Exercise prompt
Count the lines below that carry the word "camera". Answer with that number alone.

________________________

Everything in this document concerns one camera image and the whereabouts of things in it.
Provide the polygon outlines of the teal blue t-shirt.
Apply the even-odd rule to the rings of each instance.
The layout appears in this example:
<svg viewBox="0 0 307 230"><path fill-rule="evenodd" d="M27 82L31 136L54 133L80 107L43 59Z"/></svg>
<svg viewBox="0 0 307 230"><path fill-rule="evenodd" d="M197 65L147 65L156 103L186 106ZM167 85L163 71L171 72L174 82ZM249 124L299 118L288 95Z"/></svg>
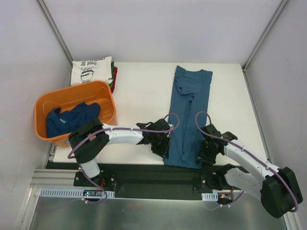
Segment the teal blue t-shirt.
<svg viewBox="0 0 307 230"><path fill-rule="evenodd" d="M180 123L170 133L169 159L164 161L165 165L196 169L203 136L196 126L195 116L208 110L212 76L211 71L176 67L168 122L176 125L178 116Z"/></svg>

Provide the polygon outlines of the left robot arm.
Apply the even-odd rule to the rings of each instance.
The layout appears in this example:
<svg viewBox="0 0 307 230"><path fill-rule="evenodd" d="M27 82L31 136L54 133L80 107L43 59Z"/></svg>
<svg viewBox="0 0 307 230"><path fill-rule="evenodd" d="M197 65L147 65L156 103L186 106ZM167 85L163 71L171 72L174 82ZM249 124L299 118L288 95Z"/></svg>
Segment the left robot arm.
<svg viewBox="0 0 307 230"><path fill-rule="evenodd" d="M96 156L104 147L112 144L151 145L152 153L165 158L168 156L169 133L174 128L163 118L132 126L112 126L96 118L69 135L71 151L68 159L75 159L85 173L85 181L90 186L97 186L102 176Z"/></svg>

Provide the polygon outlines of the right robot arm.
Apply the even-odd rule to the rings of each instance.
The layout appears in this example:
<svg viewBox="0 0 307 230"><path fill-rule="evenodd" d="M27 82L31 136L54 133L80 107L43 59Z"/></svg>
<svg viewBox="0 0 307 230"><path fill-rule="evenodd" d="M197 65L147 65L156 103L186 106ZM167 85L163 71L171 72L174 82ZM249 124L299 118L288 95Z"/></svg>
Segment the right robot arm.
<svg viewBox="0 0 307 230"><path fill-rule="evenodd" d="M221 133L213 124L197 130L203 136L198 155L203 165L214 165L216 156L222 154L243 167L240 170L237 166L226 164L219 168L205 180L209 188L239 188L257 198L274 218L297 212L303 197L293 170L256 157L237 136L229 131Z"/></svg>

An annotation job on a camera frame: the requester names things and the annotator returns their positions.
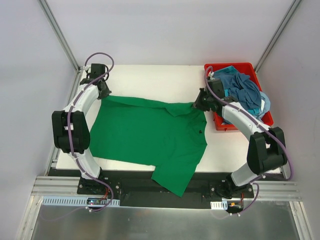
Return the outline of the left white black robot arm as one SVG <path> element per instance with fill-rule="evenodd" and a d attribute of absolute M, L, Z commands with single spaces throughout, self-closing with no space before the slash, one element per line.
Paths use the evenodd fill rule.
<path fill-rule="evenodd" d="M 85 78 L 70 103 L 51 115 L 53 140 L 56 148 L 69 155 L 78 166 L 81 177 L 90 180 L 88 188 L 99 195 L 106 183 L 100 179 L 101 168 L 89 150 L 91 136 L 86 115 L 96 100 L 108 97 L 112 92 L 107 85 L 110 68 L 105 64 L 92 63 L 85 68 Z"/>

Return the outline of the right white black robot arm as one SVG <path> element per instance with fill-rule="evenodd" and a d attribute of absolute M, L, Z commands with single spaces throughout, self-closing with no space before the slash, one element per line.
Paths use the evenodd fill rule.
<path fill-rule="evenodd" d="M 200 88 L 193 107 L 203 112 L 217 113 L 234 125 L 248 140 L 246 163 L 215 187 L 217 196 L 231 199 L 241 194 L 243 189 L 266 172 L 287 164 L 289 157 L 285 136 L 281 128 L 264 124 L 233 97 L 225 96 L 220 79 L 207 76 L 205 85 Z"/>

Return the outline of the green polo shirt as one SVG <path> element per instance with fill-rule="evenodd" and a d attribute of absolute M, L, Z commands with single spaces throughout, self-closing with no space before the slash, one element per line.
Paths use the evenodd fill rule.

________________________

Answer space
2